I once dated a man who was kind to me, sure, but treated everyone else like the gum under his shoe. He’d bark at waiters for bringing things late, and snap at customer service reps for not understanding what he was saying. He wasn’t just someone who was grumpy from time to time; he felt people he did not like or love did not deserve the goodness in him. The thing is, it didn’t matter if he treated me like a princess; the fact remained that this man was a man of convenience. He was nice to a person if that person served a purpose in his life in some way. Anyone can be good if it’s convenient for him/her. He was not the kind of man I wanted in my life. (Some would call this a defense mechanism but to me, it doesn’t matter what you call it. It is what it is.)

(This doesn’t mean I think everyone should be saints. I understand people have their bad days, and just because they happen to say, snap at someone in the moment, it doesn’t make them a bad person. However, I’m talking about a person’s overall outlook on how he/she treats those who do not serve a purpose in his/her life.)

It is of little importance to me if a person loves me or adores me at the moment. If he/she has this type of mentality, I will most likely keep my distance. Why? What if something were to go wrong in our friendship or relationship? I can pretty much look forward to facing the same fate of those who were treated like beef jerky in their wake. I’d much rather surround myself with individuals who believe in treating everyone with kindness because that shows grace.

When I first started talking to my boyfriend (during our *dating stage*), he told me that he will never cheat on his partner. Well, of course everyone says that — who would outright say they are the cheating type? However, what did stand out about what he had to say was the reasoning behind his statement. He said that humans are going to face temptation. We’ll see it around us, and sometimes, it’ll even approach us. However, he stated that he had pride in his self as a person to not be *that* guy who succumbs to these temptations. Not only would he not want to hurt the person he loves but also, he would not want to disappoint himself. (Okay so he said it more eloquently but I’m tired from 3 hours of sleep okay!) He expects so much more from himself - to be a good, honorable person who won’t trade his dignity for momentary pleasure.

For me, this is much more solid than simply stating, “I won’t cheat on you because I love you” because more often than not, many people admit to cheating because they had either fallen out of love, or because they felt they were not getting what they needed out of their relationship. These are such cop-out responses, and it really makes me want to punch these people in the face. Just take accountability for your actions. You could’ve dealt with it in a better way but you chose not to.
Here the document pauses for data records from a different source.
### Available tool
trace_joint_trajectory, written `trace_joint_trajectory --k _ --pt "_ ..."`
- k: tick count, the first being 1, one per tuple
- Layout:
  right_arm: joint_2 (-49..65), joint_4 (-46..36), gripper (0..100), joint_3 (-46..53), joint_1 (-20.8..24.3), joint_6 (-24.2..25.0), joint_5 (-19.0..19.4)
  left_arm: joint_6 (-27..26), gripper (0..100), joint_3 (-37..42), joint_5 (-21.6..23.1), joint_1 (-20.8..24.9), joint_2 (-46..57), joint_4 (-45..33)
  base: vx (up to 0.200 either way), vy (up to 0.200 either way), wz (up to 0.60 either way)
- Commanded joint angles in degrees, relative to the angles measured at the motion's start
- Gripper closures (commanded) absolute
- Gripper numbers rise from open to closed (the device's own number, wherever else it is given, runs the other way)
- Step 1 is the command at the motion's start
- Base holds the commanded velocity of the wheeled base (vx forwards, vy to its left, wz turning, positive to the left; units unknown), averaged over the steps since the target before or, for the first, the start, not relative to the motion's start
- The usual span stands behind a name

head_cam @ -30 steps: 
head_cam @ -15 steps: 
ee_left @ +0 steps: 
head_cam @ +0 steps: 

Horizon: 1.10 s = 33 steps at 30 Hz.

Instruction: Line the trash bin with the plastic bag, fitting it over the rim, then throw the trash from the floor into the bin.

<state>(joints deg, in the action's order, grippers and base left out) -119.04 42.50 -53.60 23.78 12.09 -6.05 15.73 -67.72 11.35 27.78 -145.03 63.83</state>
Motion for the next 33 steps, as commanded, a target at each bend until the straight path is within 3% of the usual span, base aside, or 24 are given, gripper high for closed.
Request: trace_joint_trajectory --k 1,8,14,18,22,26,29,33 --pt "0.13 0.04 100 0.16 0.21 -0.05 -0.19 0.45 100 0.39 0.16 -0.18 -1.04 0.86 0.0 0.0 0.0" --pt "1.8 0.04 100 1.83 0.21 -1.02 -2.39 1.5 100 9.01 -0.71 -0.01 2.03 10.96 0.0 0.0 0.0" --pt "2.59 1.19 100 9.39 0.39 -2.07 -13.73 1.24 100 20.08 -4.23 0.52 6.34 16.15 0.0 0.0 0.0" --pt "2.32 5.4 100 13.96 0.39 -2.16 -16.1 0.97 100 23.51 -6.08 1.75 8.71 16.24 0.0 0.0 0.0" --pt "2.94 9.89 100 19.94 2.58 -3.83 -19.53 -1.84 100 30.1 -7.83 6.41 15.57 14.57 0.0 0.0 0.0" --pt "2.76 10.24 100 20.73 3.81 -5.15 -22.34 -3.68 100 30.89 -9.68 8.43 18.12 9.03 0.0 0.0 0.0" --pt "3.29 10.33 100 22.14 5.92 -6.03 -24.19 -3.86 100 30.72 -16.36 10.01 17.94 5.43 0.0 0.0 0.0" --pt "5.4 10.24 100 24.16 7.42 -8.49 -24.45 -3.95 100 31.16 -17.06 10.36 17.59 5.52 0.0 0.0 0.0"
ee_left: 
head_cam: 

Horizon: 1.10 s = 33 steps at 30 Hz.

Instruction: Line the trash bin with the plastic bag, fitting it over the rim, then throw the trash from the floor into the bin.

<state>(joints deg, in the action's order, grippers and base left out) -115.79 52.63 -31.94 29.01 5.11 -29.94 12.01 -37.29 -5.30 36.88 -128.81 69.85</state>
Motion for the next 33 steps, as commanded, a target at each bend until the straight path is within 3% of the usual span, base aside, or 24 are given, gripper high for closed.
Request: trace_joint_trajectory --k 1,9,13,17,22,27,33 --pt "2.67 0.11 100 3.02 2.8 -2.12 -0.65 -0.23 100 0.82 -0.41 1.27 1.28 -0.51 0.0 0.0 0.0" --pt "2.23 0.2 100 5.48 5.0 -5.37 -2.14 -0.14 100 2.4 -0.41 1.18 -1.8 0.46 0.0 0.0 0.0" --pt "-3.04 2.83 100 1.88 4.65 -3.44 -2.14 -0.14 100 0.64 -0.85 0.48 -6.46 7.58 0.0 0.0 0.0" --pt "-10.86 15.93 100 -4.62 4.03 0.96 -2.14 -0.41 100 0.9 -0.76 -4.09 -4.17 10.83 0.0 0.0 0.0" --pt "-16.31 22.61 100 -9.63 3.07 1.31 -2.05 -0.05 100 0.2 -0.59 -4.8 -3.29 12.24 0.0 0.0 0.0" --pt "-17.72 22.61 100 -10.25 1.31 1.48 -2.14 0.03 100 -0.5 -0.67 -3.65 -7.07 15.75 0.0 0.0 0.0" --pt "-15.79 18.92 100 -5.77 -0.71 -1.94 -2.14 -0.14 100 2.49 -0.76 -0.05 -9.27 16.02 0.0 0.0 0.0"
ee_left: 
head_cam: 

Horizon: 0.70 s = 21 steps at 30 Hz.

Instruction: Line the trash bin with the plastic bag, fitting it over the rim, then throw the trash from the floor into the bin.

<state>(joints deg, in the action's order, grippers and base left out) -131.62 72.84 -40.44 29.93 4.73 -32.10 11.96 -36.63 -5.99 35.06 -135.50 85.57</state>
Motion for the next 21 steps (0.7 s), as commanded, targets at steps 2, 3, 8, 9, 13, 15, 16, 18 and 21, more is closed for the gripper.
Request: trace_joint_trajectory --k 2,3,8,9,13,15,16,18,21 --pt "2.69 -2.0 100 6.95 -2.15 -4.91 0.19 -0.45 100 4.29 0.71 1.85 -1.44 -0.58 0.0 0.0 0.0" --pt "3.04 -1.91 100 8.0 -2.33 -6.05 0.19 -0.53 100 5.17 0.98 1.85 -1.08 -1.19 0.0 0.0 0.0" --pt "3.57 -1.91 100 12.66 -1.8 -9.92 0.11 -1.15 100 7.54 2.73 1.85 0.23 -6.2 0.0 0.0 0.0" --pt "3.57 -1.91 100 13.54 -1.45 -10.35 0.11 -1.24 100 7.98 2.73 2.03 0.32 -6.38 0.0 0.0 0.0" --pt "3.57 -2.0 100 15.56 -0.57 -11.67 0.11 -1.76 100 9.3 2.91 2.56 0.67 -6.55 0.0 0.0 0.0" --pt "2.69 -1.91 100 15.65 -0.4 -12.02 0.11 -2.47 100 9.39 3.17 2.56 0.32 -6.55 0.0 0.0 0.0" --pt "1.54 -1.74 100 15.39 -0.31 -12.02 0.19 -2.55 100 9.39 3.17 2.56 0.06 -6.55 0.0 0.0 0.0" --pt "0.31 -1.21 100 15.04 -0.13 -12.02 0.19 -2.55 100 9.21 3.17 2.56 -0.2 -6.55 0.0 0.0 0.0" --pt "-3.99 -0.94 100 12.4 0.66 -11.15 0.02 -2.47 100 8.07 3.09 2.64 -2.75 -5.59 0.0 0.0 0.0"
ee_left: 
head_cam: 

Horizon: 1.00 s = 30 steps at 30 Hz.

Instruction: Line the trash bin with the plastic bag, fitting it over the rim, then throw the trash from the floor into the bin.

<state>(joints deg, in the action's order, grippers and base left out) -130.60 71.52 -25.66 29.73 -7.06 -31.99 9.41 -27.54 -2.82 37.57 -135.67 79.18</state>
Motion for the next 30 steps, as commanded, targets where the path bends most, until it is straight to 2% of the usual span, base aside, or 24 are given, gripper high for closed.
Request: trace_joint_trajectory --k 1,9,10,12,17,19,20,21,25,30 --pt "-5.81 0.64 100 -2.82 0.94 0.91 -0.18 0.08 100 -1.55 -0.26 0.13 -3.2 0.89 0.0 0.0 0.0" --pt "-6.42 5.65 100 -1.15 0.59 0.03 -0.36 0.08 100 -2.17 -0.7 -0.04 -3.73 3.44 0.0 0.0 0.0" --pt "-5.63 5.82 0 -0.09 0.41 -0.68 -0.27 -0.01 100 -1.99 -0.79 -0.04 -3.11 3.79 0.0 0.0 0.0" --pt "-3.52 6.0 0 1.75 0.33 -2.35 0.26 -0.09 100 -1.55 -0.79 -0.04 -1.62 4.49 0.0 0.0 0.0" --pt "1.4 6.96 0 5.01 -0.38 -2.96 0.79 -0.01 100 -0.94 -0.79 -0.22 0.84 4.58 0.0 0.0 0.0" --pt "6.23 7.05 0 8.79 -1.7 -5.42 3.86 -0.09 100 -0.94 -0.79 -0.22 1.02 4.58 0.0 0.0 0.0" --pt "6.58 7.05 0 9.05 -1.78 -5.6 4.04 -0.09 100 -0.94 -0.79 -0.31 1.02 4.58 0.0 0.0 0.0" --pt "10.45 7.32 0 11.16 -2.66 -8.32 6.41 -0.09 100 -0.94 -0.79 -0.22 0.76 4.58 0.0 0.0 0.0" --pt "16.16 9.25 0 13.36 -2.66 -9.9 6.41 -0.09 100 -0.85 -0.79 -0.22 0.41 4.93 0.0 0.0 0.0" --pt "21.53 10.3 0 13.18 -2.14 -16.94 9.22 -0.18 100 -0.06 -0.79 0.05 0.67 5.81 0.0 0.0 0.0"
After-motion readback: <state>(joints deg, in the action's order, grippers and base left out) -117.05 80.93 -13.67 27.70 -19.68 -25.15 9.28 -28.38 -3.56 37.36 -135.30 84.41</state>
Anyway, I completely agree with my boyfriend. I, for one, have enough pride in myself to never let that happen. I believe I should act positively based on my own standards for being, rather than based on the exterior circumstances. Loving my partner and not wanting to hurt him is a given; the unspoken rule as to why I won’t ever cheat is written in my blood and it reverberates with every beat of my heart. I was raised by a grandmother who showed grace even to those who were undeserving, and a father who never said one bad thing about others, no matter how much they screwed him over. I’m not as nice as I’ve said things about people I am not fond of; however, you’ll never see me be mean to anyone. 

I know this whole entry is disjointed. I guess what I’m trying to say is that I wish to devote my life to finding good, genuine individuals who will grace me with their compassion because I have a long way to go and I wish to learn from them. 
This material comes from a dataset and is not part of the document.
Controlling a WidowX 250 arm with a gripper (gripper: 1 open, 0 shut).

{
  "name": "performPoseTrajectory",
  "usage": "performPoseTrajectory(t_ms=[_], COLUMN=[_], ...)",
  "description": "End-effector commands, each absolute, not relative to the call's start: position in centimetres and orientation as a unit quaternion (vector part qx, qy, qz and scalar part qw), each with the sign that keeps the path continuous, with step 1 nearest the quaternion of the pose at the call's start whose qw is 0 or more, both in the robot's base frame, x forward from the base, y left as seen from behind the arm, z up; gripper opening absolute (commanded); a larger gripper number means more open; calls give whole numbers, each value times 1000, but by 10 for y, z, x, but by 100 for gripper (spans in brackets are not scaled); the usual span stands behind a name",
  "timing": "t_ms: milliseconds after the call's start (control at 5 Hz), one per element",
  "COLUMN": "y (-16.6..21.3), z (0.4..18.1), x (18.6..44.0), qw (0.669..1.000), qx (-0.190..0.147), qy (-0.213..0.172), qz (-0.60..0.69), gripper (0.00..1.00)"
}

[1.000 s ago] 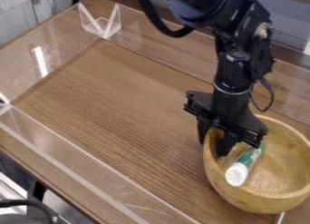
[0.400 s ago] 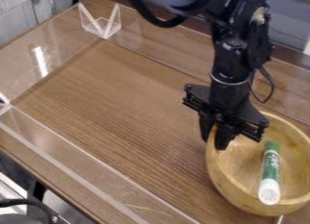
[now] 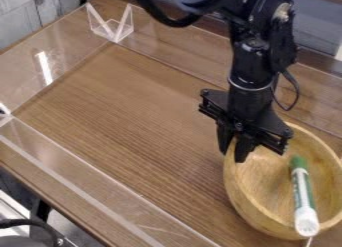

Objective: Remove the green marker from inside the brown bowl and put it on the table

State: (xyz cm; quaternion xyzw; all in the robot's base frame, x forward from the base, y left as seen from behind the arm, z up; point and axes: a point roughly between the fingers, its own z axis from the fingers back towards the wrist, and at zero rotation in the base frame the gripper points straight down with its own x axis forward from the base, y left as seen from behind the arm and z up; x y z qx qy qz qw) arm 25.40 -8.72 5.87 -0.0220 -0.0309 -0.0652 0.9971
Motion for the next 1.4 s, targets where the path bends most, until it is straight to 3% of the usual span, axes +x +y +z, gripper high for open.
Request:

I think I’m better at picking out individuals who are more self-serving, and have learned to keep my distance from them. I will always be kind to them, and will hang out with them should they ask, but if given a choice, I’d much rather be around more positive individuals. People who don’t dole out their kindness in rations based upon who they think deserves it.

(End note: if you’re reading this and have cheated in your past [or you’re doing so presently], I’m sorry if this offends you in any way. I don’t judge my friends based on the decisions they make in their own lives, and I’m not trying to proselytize. These are just my thoughts on the matter at hand.)